Down to the last line, restate the material below exactly.

--------------------------------------------------

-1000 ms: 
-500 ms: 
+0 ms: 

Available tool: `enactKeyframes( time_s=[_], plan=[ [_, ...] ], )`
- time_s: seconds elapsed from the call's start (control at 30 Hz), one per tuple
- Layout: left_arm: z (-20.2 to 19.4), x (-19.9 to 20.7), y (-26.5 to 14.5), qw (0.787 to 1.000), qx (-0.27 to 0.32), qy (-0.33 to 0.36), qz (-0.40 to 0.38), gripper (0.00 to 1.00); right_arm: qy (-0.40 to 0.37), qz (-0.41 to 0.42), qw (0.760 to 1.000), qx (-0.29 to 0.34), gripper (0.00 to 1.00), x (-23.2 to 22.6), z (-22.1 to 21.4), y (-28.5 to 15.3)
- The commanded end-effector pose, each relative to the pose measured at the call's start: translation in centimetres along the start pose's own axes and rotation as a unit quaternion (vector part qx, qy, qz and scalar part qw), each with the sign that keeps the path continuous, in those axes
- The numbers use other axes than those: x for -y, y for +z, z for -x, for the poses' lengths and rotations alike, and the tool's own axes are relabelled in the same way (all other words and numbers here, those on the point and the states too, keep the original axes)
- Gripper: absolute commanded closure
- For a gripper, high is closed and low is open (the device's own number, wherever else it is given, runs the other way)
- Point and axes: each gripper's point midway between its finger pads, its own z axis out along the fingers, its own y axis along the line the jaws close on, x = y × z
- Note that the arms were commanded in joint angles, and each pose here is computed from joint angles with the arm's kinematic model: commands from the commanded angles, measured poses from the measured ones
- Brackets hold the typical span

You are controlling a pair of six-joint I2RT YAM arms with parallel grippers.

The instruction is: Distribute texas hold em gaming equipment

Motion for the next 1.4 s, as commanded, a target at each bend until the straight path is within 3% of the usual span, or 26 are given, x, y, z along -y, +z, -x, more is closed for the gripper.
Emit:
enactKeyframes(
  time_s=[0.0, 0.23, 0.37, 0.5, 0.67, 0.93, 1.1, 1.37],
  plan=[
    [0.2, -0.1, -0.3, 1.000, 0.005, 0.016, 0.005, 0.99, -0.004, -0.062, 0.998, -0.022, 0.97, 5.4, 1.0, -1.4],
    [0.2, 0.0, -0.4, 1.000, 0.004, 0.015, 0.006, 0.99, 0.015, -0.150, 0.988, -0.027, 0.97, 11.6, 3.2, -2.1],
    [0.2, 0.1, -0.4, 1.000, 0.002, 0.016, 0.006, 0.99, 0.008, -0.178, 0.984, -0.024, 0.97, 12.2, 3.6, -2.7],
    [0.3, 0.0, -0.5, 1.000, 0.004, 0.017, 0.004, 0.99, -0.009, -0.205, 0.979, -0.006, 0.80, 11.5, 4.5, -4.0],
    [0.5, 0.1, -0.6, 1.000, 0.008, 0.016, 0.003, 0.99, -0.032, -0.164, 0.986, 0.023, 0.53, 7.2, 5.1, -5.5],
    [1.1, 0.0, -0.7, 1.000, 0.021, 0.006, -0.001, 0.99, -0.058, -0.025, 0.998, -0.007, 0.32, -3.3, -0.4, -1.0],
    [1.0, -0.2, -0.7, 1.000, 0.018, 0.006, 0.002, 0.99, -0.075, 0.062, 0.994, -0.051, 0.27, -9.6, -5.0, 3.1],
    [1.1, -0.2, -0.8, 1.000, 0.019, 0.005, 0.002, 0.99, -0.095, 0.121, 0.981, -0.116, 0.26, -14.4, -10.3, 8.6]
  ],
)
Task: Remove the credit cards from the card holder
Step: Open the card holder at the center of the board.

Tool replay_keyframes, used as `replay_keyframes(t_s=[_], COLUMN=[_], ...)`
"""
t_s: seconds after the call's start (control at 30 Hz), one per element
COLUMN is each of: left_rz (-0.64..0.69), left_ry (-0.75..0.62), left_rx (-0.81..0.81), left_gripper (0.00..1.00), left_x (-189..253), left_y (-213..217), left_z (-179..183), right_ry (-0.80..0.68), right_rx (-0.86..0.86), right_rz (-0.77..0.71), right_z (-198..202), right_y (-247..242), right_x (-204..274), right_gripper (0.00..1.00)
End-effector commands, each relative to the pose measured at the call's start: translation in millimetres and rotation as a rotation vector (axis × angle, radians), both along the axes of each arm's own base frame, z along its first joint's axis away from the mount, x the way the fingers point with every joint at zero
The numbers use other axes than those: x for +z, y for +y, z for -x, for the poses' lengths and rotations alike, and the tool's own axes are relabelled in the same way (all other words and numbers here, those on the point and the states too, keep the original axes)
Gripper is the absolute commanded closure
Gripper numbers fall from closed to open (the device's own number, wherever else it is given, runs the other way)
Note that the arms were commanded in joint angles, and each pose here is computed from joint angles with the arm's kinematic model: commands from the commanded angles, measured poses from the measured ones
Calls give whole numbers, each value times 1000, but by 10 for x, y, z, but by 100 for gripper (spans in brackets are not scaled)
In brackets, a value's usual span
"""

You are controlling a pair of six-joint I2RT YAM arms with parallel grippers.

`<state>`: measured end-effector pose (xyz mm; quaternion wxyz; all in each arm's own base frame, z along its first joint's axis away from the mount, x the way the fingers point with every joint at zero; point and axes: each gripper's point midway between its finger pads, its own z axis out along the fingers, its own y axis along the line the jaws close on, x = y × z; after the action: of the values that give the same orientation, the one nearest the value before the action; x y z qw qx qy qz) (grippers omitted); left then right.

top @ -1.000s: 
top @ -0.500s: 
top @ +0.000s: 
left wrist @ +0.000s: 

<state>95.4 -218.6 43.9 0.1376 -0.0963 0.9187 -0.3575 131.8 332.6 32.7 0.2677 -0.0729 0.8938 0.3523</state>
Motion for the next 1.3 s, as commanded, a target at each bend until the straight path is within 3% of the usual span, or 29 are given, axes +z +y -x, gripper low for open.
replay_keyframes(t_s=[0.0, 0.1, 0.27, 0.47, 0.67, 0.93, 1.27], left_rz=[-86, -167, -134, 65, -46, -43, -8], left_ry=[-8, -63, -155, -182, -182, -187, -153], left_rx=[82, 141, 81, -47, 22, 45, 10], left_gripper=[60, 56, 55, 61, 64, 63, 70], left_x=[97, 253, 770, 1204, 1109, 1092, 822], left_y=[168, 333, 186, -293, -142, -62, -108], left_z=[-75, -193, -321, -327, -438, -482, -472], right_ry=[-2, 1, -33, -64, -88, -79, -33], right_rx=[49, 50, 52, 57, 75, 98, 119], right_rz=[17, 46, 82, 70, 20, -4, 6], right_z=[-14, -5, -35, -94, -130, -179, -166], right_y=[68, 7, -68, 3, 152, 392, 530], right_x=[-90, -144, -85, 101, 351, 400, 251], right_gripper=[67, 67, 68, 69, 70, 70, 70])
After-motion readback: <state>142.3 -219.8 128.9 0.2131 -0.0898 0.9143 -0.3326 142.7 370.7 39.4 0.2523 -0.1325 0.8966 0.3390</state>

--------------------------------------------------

Task response -
-1000 ms: 
-500 ms: 
+0 ms: 

Available tool: `enactKeyframes( time_s=[_], plan=[ [_, ...] ], )`
- time_s: seconds elapsed from the call's start (control at 30 Hz), one per tuple
- Layout: left_arm: z (-20.2 to 19.4), x (-19.9 to 20.7), y (-26.5 to 14.5), qw (0.787 to 1.000), qx (-0.27 to 0.32), qy (-0.33 to 0.36), qz (-0.40 to 0.38), gripper (0.00 to 1.00); right_arm: qy (-0.40 to 0.37), qz (-0.41 to 0.42), qw (0.760 to 1.000), qx (-0.29 to 0.34), gripper (0.00 to 1.00), x (-23.2 to 22.6), z (-22.1 to 21.4), y (-28.5 to 15.3)
- The commanded end-effector pose, each relative to the pose measured at the call's start: translation in centimetres along the start pose's own axes and rotation as a unit quaternion (vector part qx, qy, qz and scalar part qw), each with the sign that keeps the path continuous, in those axes
- The numbers use other axes than those: x for -y, y for +z, z for -x, for the poses' lengths and rotations alike, and the tool's own axes are relabelled in the same way (all other words and numbers here, those on the point and the states too, keep the original axes)
- Gripper: absolute commanded closure
- For a gripper, high is closed and low is open (the device's own number, wherever else it is given, runs the other way)
- Point and axes: each gripper's point midway between its finger pads, its own z axis out along the fingers, its own y axis along the line the jaws close on, x = y × z
- Note that the arms were commanded in joint angles, and each pose here is computed from joint angles with the arm's kinematic model: commands from the commanded angles, measured poses from the measured ones
- Brackets hold the typical span

You are controlling a pair of six-joint I2RT YAM arms with parallel grippers.

The instruction is: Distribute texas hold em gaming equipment

Motion for the next 1.4 s, as commanded, a target at each bend until the straight path is within 3% of the usual span, or 26 are given, x, y, z along -y, +z, -x, more is closed for the gripper.
Emit:
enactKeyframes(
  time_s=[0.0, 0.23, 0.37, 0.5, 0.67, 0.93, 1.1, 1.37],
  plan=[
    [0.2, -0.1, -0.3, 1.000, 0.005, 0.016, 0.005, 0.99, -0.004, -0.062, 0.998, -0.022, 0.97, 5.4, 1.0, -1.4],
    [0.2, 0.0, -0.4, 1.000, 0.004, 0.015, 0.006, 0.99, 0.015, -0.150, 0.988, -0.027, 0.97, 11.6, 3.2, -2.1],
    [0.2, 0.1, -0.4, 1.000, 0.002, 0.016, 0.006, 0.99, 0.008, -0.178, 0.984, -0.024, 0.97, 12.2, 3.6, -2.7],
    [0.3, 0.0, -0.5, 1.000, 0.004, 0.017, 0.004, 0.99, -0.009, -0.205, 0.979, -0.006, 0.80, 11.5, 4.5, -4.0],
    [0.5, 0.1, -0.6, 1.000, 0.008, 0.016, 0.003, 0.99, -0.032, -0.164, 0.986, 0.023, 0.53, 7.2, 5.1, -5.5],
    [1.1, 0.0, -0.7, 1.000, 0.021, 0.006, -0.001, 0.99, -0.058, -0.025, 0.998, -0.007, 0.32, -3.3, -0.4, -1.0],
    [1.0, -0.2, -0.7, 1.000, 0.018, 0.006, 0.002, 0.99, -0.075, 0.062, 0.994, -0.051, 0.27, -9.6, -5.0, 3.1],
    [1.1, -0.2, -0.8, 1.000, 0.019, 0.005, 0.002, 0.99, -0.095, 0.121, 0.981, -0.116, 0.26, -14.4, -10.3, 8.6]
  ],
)
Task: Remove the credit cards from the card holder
Step: Open the card holder at the center of the board.

Tool replay_keyframes, used as `replay_keyframes(t_s=[_], COLUMN=[_], ...)`
"""
t_s: seconds after the call's start (control at 30 Hz), one per element
COLUMN is each of: left_rz (-0.64..0.69), left_ry (-0.75..0.62), left_rx (-0.81..0.81), left_gripper (0.00..1.00), left_x (-189..253), left_y (-213..217), left_z (-179..183), right_ry (-0.80..0.68), right_rx (-0.86..0.86), right_rz (-0.77..0.71), right_z (-198..202), right_y (-247..242), right_x (-204..274), right_gripper (0.00..1.00)
End-effector commands, each relative to the pose measured at the call's start: translation in millimetres and rotation as a rotation vector (axis × angle, radians), both along the axes of each arm's own base frame, z along its first joint's axis away from the mount, x the way the fingers point with every joint at zero
The numbers use other axes than those: x for +z, y for +y, z for -x, for the poses' lengths and rotations alike, and the tool's own axes are relabelled in the same way (all other words and numbers here, those on the point and the states too, keep the original axes)
Gripper is the absolute commanded closure
Gripper numbers fall from closed to open (the device's own number, wherever else it is given, runs the other way)
Note that the arms were commanded in joint angles, and each pose here is computed from joint angles with the arm's kinematic model: commands from the commanded angles, measured poses from the measured ones
Calls give whole numbers, each value times 1000, but by 10 for x, y, z, but by 100 for gripper (spans in brackets are not scaled)
In brackets, a value's usual span
"""

You are controlling a pair of six-joint I2RT YAM arms with parallel grippers.

`<state>`: measured end-effector pose (xyz mm; quaternion wxyz; all in each arm's own base frame, z along its first joint's axis away from the mount, x the way the fingers point with every joint at zero; point and axes: each gripper's point midway between its finger pads, its own z axis out along the fingers, its own y axis along the line the jaws close on, x = y × z; after the action: of the values that give the same orientation, the one nearest the value before the action; x y z qw qx qy qz) (grippers omitted); left then right.

top @ -1.000s: 
top @ -0.500s: 
top @ +0.000s: 
left wrist @ +0.000s: 

<state>95.4 -218.6 43.9 0.1376 -0.0963 0.9187 -0.3575 131.8 332.6 32.7 0.2677 -0.0729 0.8938 0.3523</state>
Motion for the next 1.3 s, as commanded, a target at each bend until the straight path is within 3% of the usual span, or 29 are given, axes +z +y -x, gripper low for open.
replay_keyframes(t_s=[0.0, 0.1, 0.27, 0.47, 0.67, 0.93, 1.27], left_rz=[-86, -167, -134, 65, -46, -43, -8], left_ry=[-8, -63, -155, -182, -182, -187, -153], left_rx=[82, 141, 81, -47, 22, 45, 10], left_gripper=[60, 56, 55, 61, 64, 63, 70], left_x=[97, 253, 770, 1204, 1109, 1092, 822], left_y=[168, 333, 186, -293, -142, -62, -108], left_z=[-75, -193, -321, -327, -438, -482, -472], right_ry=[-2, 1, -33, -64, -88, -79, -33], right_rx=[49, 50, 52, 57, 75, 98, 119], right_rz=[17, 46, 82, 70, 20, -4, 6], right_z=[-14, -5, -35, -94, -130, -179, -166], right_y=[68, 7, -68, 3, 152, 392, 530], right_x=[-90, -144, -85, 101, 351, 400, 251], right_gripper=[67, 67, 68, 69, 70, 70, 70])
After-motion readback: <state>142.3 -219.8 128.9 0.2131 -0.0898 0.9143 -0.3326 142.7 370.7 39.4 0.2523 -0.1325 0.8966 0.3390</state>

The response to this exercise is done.